WHAT TO WORK ON: Under no circumstances alter the records; copy each one exactly.

Stored entries
┏━━

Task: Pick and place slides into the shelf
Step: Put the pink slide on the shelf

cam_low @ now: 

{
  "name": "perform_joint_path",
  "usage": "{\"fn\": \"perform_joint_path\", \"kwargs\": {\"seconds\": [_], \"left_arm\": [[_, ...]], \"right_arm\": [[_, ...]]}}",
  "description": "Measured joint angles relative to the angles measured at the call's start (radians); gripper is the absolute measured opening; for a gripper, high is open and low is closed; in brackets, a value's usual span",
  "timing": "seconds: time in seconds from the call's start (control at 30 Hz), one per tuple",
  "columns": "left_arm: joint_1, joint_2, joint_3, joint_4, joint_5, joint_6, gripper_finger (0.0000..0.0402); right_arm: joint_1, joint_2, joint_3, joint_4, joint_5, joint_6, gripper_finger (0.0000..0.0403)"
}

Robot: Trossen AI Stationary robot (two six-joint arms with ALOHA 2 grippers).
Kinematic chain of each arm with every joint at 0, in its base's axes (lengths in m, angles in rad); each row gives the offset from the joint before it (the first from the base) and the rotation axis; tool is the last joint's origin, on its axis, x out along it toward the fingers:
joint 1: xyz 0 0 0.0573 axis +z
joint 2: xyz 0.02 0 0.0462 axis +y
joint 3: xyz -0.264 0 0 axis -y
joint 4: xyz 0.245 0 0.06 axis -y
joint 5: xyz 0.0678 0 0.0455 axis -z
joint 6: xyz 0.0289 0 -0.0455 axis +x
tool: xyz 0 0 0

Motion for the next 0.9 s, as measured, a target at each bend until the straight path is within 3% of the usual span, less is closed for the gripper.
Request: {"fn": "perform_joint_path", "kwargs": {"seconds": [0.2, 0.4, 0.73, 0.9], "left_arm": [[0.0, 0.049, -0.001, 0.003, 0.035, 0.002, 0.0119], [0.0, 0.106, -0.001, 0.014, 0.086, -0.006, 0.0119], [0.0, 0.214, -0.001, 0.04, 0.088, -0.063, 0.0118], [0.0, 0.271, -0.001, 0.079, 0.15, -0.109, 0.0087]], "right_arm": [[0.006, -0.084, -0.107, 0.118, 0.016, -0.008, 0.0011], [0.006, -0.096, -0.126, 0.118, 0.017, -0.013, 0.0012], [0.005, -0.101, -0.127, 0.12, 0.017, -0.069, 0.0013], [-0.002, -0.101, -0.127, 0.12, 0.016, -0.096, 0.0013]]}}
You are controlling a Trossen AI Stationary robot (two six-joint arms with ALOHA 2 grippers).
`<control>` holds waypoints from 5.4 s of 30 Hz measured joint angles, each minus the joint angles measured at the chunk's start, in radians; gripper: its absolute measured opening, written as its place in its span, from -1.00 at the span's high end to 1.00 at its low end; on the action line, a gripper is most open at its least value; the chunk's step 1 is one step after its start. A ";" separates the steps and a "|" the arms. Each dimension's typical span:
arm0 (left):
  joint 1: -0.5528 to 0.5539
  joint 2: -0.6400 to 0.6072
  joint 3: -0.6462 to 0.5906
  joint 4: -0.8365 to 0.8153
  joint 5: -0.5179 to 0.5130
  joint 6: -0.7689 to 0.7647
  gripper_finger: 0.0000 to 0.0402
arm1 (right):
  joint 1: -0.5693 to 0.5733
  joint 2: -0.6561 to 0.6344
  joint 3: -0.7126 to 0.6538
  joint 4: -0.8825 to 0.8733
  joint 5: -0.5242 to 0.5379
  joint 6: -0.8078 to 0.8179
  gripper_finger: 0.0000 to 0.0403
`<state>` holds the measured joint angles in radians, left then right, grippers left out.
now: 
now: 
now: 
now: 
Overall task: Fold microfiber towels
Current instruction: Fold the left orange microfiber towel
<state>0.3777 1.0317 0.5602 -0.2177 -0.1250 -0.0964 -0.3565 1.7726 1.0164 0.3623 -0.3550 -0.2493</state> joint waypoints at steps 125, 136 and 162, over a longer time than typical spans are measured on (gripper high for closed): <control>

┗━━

TASK RESULT:
Task: Pick and place slides into the shelf
Step: Put the pink slide on the shelf

cam_low @ now: 

{
  "name": "perform_joint_path",
  "usage": "{\"fn\": \"perform_joint_path\", \"kwargs\": {\"seconds\": [_], \"left_arm\": [[_, ...]], \"right_arm\": [[_, ...]]}}",
  "description": "Measured joint angles relative to the angles measured at the call's start (radians); gripper is the absolute measured opening; for a gripper, high is open and low is closed; in brackets, a value's usual span",
  "timing": "seconds: time in seconds from the call's start (control at 30 Hz), one per tuple",
  "columns": "left_arm: joint_1, joint_2, joint_3, joint_4, joint_5, joint_6, gripper_finger (0.0000..0.0402); right_arm: joint_1, joint_2, joint_3, joint_4, joint_5, joint_6, gripper_finger (0.0000..0.0403)"
}

Robot: Trossen AI Stationary robot (two six-joint arms with ALOHA 2 grippers).
Kinematic chain of each arm with every joint at 0, in its base's axes (lengths in m, angles in rad); each row gives the offset from the joint before it (the first from the base) and the rotation axis; tool is the last joint's origin, on its axis, x out along it toward the fingers:
joint 1: xyz 0 0 0.0573 axis +z
joint 2: xyz 0.02 0 0.0462 axis +y
joint 3: xyz -0.264 0 0 axis -y
joint 4: xyz 0.245 0 0.06 axis -y
joint 5: xyz 0.0678 0 0.0455 axis -z
joint 6: xyz 0.0289 0 -0.0455 axis +x
tool: xyz 0 0 0

Motion for the next 0.9 s, as measured, a target at each bend until the straight path is within 3% of the usual span, less is closed for the gripper.
Request: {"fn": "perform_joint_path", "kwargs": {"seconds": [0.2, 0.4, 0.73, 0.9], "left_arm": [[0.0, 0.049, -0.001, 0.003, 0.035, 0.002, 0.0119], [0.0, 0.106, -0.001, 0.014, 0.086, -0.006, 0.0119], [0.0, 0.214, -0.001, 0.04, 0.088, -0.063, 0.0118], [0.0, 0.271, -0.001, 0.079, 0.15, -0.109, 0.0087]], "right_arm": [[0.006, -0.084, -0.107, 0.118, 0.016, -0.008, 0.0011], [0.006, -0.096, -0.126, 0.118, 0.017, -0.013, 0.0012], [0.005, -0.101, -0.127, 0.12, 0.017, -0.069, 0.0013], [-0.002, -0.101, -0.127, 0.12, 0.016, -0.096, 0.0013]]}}
You are controlling a Trossen AI Stationary robot (two six-joint arms with ALOHA 2 grippers).
`<control>` holds waypoints from 5.4 s of 30 Hz measured joint angles, each minus the joint angles measured at the chunk's start, in radians; gripper: its absolute measured opening, written as its place in its span, from -1.00 at the span's high end to 1.00 at its low end; on the action line, a gripper is most open at its least value; the chunk's step 1 is one step after its start. A ";" separates the steps and a "|" the arms. Each dimension's typical span:
arm0 (left):
  joint 1: -0.5528 to 0.5539
  joint 2: -0.6400 to 0.6072
  joint 3: -0.6462 to 0.5906
  joint 4: -0.8365 to 0.8153
  joint 5: -0.5179 to 0.5130
  joint 6: -0.7689 to 0.7647
  gripper_finger: 0.0000 to 0.0402
arm1 (right):
  joint 1: -0.5693 to 0.5733
  joint 2: -0.6561 to 0.6344
  joint 3: -0.7126 to 0.6538
  joint 4: -0.8825 to 0.8733
  joint 5: -0.5242 to 0.5379
  joint 6: -0.8078 to 0.8179
  gripper_finger: 0.0000 to 0.0403
`<state>` holds the measured joint angles in radians, left then right, grippers left out.
now: 
now: 
now: 
now: 
Overall task: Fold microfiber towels
Current instruction: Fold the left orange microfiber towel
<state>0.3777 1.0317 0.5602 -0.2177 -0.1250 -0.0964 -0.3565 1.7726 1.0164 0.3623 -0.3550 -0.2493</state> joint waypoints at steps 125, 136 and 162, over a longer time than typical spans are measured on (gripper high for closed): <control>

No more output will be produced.